- Born: 28 April 1982 (age 44) Saint Petersburg
- Genres: Classical music
- Occupation: Pianist
- Instrument: Piano

= Alexey Zuev =

Russian pianist (born 1982)

Alexey Zuev (Алексей Зуев; born 28 April 1982 in Leningrad (now St. Petersburg)), is a Russian pianist.

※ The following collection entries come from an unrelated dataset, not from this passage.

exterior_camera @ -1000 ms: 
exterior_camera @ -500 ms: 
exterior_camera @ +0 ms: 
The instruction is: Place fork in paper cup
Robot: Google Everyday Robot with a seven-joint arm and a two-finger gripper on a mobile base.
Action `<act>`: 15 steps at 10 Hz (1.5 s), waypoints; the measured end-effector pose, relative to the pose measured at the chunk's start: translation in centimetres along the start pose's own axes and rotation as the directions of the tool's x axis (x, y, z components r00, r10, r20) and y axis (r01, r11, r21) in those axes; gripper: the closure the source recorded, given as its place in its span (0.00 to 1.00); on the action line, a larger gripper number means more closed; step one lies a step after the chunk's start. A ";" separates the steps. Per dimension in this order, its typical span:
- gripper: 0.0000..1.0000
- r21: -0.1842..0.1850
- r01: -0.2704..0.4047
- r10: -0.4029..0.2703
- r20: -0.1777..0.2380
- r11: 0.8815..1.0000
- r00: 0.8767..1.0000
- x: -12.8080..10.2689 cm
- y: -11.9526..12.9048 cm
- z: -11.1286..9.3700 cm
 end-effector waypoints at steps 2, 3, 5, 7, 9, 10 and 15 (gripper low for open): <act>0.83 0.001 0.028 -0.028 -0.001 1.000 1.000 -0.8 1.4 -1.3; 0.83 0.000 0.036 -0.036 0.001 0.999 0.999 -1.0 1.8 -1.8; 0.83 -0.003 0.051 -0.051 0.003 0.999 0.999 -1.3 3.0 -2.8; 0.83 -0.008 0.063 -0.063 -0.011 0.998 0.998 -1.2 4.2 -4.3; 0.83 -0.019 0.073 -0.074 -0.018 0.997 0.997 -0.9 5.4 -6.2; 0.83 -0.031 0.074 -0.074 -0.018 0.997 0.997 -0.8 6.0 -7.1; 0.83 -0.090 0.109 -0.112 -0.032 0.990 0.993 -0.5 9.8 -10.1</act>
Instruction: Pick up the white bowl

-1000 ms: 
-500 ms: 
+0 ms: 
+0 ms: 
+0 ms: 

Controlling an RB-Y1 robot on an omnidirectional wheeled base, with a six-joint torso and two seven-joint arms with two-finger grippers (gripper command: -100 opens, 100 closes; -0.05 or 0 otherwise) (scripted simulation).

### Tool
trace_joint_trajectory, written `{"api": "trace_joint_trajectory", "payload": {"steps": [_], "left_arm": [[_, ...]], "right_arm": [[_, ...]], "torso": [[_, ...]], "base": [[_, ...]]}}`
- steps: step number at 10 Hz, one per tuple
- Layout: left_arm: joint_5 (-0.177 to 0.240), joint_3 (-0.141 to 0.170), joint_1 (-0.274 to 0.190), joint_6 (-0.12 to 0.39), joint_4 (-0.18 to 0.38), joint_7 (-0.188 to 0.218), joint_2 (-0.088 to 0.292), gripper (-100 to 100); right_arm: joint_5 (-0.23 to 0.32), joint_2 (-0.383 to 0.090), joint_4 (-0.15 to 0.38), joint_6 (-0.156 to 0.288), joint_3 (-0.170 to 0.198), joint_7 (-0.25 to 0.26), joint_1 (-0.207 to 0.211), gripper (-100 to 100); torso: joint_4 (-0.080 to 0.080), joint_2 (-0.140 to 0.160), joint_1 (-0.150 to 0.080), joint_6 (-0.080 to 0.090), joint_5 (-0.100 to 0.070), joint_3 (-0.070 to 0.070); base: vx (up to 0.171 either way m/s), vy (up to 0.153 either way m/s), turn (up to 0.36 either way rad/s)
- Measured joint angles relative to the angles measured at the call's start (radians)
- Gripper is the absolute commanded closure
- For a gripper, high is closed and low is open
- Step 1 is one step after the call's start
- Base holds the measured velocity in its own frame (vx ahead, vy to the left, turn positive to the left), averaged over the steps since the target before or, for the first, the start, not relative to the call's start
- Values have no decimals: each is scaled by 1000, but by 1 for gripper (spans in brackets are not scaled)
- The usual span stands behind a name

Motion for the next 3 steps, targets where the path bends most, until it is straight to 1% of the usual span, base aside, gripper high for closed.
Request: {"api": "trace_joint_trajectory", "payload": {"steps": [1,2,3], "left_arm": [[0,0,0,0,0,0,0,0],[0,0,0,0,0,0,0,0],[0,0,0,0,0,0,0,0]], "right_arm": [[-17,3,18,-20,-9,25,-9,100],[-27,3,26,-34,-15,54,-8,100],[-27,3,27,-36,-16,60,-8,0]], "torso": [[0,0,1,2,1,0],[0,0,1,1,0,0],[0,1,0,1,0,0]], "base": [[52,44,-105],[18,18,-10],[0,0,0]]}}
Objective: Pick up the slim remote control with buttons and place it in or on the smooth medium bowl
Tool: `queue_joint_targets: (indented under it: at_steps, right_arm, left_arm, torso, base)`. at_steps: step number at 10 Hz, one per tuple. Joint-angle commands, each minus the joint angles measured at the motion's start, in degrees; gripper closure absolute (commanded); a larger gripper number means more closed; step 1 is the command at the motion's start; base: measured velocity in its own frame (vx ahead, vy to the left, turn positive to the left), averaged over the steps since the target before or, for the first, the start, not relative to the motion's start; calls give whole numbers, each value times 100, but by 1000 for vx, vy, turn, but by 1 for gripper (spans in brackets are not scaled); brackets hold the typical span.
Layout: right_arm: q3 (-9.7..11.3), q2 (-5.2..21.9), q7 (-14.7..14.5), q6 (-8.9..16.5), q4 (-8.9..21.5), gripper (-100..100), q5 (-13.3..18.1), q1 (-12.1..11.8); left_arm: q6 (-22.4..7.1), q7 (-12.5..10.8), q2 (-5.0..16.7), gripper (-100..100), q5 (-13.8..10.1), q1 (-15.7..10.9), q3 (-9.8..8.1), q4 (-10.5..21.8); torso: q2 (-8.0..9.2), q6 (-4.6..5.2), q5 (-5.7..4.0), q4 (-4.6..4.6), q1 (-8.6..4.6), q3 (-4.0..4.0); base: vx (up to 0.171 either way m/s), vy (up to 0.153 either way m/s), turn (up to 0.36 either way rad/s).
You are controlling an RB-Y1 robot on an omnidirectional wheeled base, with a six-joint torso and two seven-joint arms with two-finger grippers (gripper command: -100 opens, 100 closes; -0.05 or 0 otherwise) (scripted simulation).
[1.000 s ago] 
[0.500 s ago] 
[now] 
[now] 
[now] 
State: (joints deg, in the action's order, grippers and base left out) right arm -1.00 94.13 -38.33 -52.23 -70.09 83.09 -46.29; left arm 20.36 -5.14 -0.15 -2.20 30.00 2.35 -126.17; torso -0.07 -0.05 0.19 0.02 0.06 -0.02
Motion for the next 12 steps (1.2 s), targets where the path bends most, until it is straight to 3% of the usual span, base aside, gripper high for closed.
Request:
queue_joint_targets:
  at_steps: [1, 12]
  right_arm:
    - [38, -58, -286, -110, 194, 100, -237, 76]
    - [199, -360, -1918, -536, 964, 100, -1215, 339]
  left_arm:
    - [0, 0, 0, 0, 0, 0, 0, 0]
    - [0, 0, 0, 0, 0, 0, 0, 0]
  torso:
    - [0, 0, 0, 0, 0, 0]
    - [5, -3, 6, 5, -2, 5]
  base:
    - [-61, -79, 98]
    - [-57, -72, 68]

His education as a pianist began at the age of seven at a special conservatory for gifted children in St. Petersburg. In 1999 he won the second prize of the International Prokofiev Competition for piano in St. Petersburg. A first prize wasn't awarded then. Beginning in 2000 Zuev studied at the Mozarteum in Salzburg with Alexei Lubimov and since 2007 with Eliso Virsaladze in Munich. In 2004 he won the Kissinger Klavierolymp and in 2009 the second prize of the Concours Géza Anda in Zürich.

In 2012, Zuev appeared together with Alexei Lubimov on a CD released by ECM Records entitled Claude Debussy Préludes, which contained the Prélude à l'après-midi d'un faune in the 1895 transcription for two pianos.

In 2017, he published a CD featuring piano works of Edvard Grieg played on historical pianos by Erard and Pleyel; the album includes the Piano Concerto performed with the Orchestra of the 18th Century under Kenneth Montgomery.

Zuev has performed at festivals like Oleg Kagan Music Festival, Kissinger Sommer, Festspiele Mecklenburg-Vorpommern and Klavier-Festival Ruhr. He has recitals and concerto performances in Luxemburg, Austria, Germany, Italy, Switzerland and Russia. He performed with Sir George Solti’s World Orchestra for Peace under the baton of Valery Gergiev. Zuev also performed with the London Philharmonic Orchestra and the Philadelphia Orchestra under Vladimir Jurowski.